Founding editor of ProPublica wins William Allen White award

Paul Steiger

Paul Steiger, founding editor of the investigative news site ProPublica, won honors today from the Kansas University School of Journalism.

The school gave Steiger the William Allen White Foundation’s 2014 National Citation, an award that has gone to prominent journalists, editors and publishers such as Arthur Sulzberger, Bob Woodward and Walter Cronkite.

A 1964 graduate of Yale, Steiger worked as a managing editor of the Wall Street Journal from 1991 to 2007. During Steiger’s tenure, Journal staff won 16 Pulitzer Prizes. He also worked as a correspondent and business editor at the Los Angeles Times for 15 years.

Starting in 2008 Steiger became CEO, president and editor-in-chief of ProPublica, a nonprofit investigative news organization that publishes online and frequently collaborates with other news organizations. ProPublica has won two Pulitzers.

Introducing Steiger today were KU alumni Jerry Seib, Washington bureau chief of the Wall Street Journal, and Barbara Rosewicz, director of the Pew Charitable Trusts.

At one point Seib highlighted Steiger’s leadership at the Wall Street Journal on Sept. 11, 2001. Amid the attacks on the World Trade Towers, Steiger led his news team from a kitchen in New Jersey so they could put out the next day’s paper, which would go on to win a Pulitzer.

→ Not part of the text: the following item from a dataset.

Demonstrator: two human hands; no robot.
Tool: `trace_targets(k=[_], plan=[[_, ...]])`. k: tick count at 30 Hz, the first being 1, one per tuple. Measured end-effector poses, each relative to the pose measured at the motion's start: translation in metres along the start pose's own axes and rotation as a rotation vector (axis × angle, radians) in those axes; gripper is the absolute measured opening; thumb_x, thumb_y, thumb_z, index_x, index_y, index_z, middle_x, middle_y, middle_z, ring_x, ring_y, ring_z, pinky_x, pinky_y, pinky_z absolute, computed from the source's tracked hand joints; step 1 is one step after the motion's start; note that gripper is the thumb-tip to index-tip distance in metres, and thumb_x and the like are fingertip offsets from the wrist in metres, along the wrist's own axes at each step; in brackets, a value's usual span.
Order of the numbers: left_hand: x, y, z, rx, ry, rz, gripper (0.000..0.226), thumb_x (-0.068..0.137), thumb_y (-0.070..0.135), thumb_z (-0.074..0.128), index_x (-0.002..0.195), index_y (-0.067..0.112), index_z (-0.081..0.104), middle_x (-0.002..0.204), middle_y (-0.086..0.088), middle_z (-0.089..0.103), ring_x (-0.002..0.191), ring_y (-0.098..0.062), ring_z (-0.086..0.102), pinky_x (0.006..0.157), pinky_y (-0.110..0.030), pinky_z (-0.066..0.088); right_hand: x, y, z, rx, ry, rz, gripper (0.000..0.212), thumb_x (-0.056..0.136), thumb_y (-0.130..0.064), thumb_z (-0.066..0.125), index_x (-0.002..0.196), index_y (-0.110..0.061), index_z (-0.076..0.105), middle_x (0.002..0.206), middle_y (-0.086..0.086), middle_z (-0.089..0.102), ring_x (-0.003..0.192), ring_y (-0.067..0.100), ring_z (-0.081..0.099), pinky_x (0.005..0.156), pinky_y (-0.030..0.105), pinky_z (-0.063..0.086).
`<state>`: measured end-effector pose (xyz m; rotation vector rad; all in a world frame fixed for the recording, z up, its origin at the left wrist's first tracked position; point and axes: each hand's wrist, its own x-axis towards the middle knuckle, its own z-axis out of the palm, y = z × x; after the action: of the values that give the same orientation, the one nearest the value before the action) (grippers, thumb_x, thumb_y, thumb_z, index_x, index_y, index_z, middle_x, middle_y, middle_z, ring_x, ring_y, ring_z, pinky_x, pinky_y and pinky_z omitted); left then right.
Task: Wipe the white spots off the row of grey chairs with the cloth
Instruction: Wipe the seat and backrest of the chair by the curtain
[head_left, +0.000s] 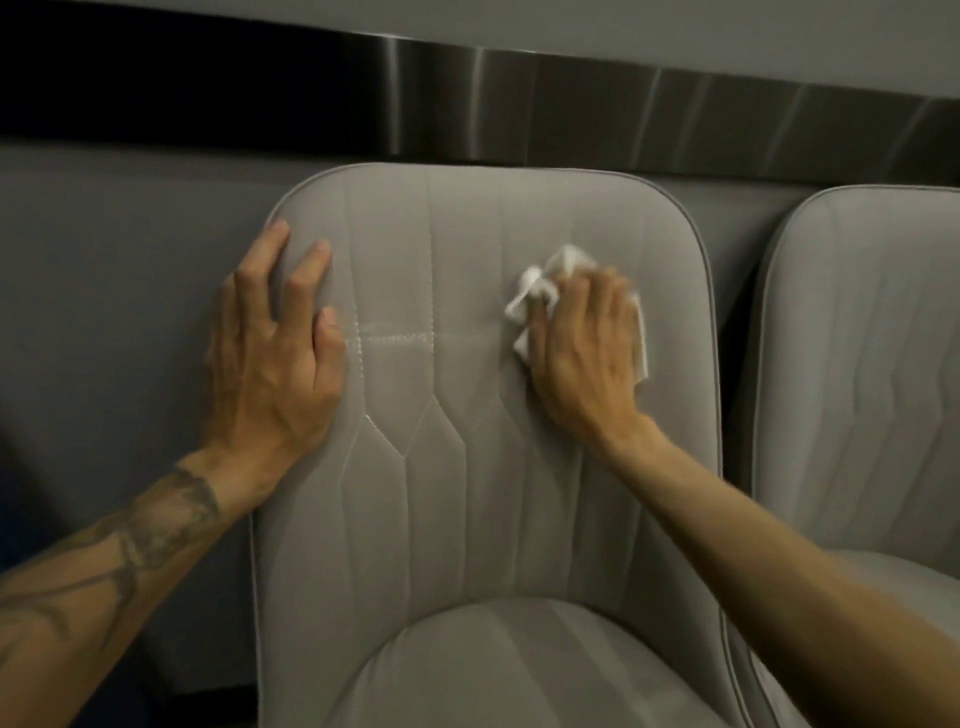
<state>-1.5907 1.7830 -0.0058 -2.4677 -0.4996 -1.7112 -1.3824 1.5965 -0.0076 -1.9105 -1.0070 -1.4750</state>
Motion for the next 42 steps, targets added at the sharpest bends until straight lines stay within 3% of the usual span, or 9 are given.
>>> trace_targets(k=[4,11,16,23,26,29,34,37,42], plan=[[0.000,0.000,0.002,-0.007,0.018,-0.002,0.050,0.104,0.023,0.043,0.153,0.015,0.041,0.162,-0.018,0.031,0.134,-0.044,0.042,0.107,-0.056,0.040,-0.004,0.022,-0.013,0.001,-0.141,-0.265,0.020,0.104,-0.028,0.047,0.111,-0.010,0.046,0.103,0.017,0.049,0.087,0.032,0.042,0.077,0.044,0.034],[-0.002,-0.004,0.006,-0.006,0.029,0.005,0.051,0.104,0.025,0.043,0.154,0.018,0.039,0.162,-0.016,0.030,0.136,-0.042,0.041,0.108,-0.054,0.038,0.043,0.010,-0.001,-0.080,0.111,0.215,0.031,0.107,-0.034,0.036,0.111,-0.007,0.052,0.103,0.016,0.054,0.090,0.032,0.050,0.081,0.042,0.039],[-0.002,-0.004,0.007,-0.021,0.027,0.000,0.050,0.104,0.024,0.041,0.153,0.018,0.040,0.162,-0.016,0.030,0.137,-0.043,0.042,0.107,-0.058,0.042,-0.017,0.002,-0.010,-0.044,-0.100,-0.088,0.018,0.103,-0.027,0.049,0.109,-0.010,0.048,0.099,0.016,0.053,0.085,0.033,0.048,0.077,0.042,0.034],[-0.003,-0.004,0.007,-0.040,0.027,-0.008,0.050,0.105,0.026,0.040,0.154,0.020,0.039,0.162,-0.013,0.029,0.138,-0.043,0.042,0.107,-0.059,0.044,0.069,0.022,-0.002,-0.149,0.140,0.180,0.026,0.105,-0.033,0.038,0.105,-0.010,0.050,0.102,0.015,0.055,0.088,0.030,0.050,0.078,0.042,0.039],[-0.002,-0.004,0.008,-0.040,0.029,-0.014,0.050,0.104,0.026,0.040,0.154,0.021,0.040,0.162,-0.013,0.029,0.139,-0.042,0.041,0.107,-0.058,0.044,0.002,0.008,-0.009,-0.079,-0.024,0.003,0.027,0.106,-0.031,0.042,0.119,-0.008,0.049,0.104,0.016,0.053,0.090,0.032,0.047,0.078,0.045,0.039],[-0.003,-0.005,0.009,-0.034,0.034,-0.010,0.050,0.104,0.026,0.041,0.154,0.020,0.040,0.163,-0.013,0.030,0.138,-0.042,0.042,0.106,-0.057,0.045,-0.007,0.025,-0.018,-0.054,-0.168,-0.205,0.020,0.104,-0.028,0.047,0.112,-0.009,0.047,0.103,0.017,0.052,0.087,0.033,0.048,0.077,0.044,0.036],[-0.004,-0.007,0.011,-0.025,0.043,-0.005,0.049,0.105,0.027,0.041,0.154,0.021,0.039,0.163,-0.013,0.030,0.139,-0.041,0.041,0.108,-0.056,0.042,0.060,0.039,-0.011,-0.096,0.040,0.072,0.028,0.106,-0.033,0.036,0.104,-0.009,0.050,0.105,0.016,0.052,0.092,0.031,0.048,0.081,0.042,0.038],[-0.003,-0.007,0.010,-0.025,0.043,0.008,0.048,0.106,0.027,0.040,0.154,0.020,0.039,0.163,-0.015,0.031,0.142,-0.039,0.039,0.113,-0.052,0.038,0.029,0.025,-0.003,-0.129,0.093,0.186,0.029,0.107,-0.032,0.037,0.113,-0.006,0.051,0.103,0.017,0.053,0.091,0.033,0.050,0.080,0.045,0.041],[-0.003,-0.005,0.010,-0.025,0.044,0.012,0.048,0.107,0.026,0.039,0.153,0.016,0.040,0.161,-0.019,0.033,0.142,-0.041,0.040,0.114,-0.052,0.037,-0.076,0.013,-0.015,-0.029,-0.230,-0.239,0.022,0.103,-0.029,0.049,0.116,-0.011,0.044,0.102,0.015,0.054,0.085,0.033,0.050,0.077,0.042,0.035]])
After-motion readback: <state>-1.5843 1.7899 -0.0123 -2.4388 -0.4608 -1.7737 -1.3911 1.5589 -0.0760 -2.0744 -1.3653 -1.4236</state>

Speaking at the Kansas Union’s Alderson Auditorium, Steiger discussed the history of investigative journalism and questioned the idea, posited by some commentators, that journalism has entered a new “golden age.”

For that to happen, Steiger said, journalists, publishers and others need to “find a new way to get paid” to cover the costs of doing journalism amid an age of rapidly changing technology and shifting trends in the media economy.